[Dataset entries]
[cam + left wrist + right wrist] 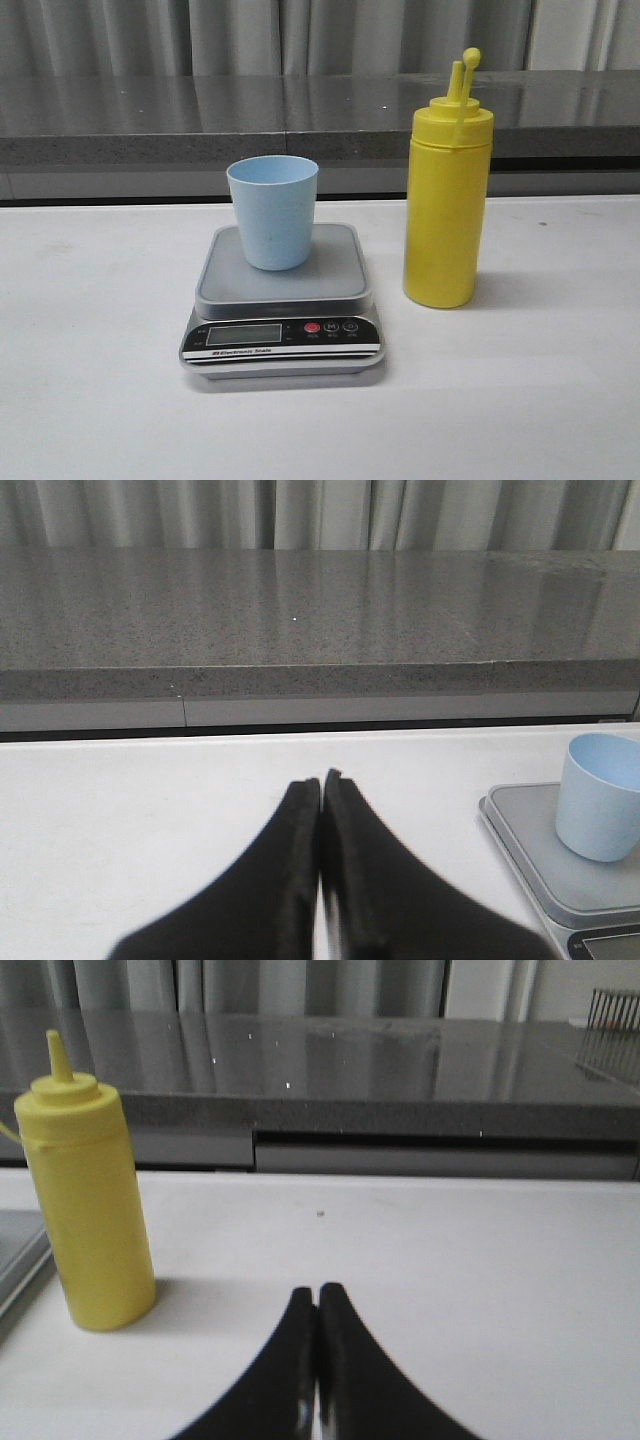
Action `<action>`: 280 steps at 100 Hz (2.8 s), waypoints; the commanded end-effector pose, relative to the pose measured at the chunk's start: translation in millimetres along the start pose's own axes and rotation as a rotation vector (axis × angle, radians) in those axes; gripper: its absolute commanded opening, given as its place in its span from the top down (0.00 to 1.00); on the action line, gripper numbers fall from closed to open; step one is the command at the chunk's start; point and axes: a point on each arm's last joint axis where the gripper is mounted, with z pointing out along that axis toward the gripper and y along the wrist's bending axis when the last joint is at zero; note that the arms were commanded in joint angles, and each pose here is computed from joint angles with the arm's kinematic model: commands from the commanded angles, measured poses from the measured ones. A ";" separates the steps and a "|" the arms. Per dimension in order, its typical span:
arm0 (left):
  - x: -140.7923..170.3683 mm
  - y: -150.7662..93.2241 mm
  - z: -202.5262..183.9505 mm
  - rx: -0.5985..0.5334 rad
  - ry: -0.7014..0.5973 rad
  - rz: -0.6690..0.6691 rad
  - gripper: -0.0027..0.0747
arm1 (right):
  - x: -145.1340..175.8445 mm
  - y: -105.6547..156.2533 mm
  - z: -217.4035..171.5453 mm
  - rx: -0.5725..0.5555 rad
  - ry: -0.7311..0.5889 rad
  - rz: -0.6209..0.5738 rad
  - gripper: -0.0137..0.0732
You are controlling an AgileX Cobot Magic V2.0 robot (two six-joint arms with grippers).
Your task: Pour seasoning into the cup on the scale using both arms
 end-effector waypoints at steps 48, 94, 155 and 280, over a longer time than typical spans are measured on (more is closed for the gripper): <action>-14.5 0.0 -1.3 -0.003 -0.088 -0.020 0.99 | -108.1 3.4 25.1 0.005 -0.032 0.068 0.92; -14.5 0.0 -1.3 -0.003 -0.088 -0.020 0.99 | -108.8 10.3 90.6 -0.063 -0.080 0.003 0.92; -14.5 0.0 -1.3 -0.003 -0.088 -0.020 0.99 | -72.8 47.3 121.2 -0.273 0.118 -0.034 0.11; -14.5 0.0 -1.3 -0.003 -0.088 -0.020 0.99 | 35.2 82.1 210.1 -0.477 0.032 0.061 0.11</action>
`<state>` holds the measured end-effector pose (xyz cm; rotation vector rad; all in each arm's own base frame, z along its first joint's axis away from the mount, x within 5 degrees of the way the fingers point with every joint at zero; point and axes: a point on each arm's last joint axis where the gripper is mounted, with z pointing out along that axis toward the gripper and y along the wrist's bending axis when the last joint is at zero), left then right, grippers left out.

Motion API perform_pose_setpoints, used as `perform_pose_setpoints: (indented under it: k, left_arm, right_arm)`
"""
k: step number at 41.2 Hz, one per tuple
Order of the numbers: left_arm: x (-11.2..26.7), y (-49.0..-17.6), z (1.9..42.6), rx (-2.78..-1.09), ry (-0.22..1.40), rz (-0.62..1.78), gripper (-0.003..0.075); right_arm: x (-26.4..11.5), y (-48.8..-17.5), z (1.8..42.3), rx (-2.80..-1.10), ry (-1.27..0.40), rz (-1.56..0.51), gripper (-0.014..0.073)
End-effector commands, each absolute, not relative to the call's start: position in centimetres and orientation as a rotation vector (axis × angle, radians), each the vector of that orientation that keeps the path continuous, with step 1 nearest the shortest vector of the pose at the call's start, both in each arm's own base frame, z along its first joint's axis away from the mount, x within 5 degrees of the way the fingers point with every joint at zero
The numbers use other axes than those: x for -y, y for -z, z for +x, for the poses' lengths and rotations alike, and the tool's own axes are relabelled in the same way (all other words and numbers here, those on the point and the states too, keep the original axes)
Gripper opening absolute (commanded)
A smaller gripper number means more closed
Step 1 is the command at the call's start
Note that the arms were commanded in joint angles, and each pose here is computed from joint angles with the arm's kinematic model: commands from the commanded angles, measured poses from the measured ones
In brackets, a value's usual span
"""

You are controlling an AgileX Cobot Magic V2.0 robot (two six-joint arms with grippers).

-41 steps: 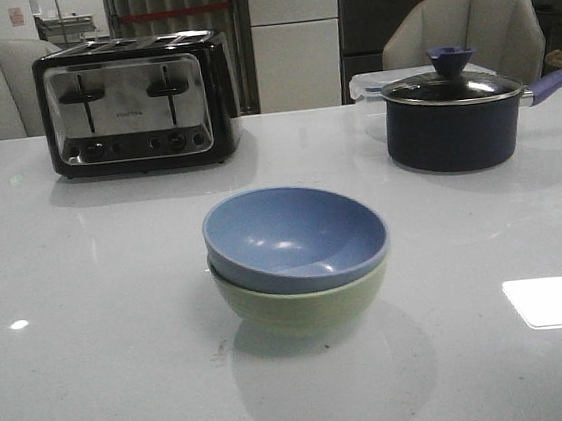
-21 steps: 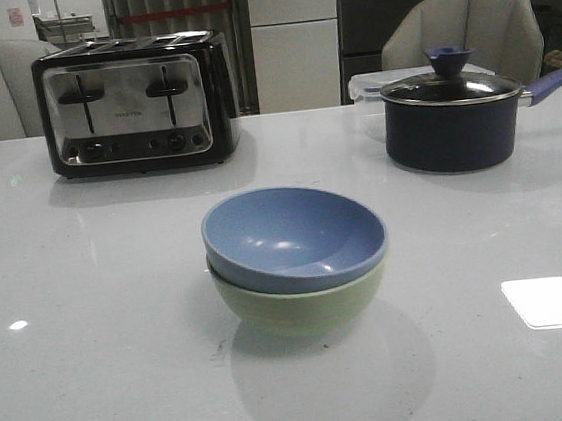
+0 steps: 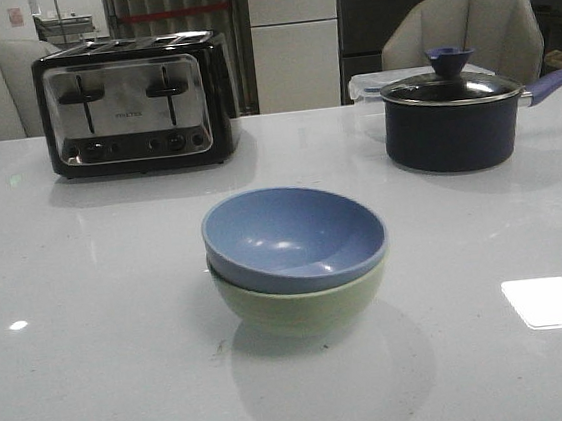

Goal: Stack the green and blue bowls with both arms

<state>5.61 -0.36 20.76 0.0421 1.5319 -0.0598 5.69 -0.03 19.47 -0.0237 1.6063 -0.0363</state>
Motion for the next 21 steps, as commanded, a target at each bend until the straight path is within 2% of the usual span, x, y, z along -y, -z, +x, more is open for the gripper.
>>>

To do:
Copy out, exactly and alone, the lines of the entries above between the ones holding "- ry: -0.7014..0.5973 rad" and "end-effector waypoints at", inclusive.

Completed exercise:
  - ry: -0.7014..0.5973 rad
  - rz: -0.6690..0.6691 rad
  - gripper: -0.0027..0.0747
arm1 (right):
  - x: -145.1340..175.8445 mm
  - y: -105.6547..156.2533 mm
  - z: -217.4035..171.5453 mm
  - rx: -0.5725..0.5555 rad
  - ry: -0.7311..0.5889 rad
  - rz: -0.6209..0.5738 rad
  - gripper: -0.0137..0.0732
You are controlling an AgileX Cobot Magic V2.0 robot (two six-joint arms with grippers).
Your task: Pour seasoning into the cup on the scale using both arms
 end-effector waypoints at steps 48, 94, 155 and 280, over a longer time than typical spans are measured on (more is closed for the gripper): <action>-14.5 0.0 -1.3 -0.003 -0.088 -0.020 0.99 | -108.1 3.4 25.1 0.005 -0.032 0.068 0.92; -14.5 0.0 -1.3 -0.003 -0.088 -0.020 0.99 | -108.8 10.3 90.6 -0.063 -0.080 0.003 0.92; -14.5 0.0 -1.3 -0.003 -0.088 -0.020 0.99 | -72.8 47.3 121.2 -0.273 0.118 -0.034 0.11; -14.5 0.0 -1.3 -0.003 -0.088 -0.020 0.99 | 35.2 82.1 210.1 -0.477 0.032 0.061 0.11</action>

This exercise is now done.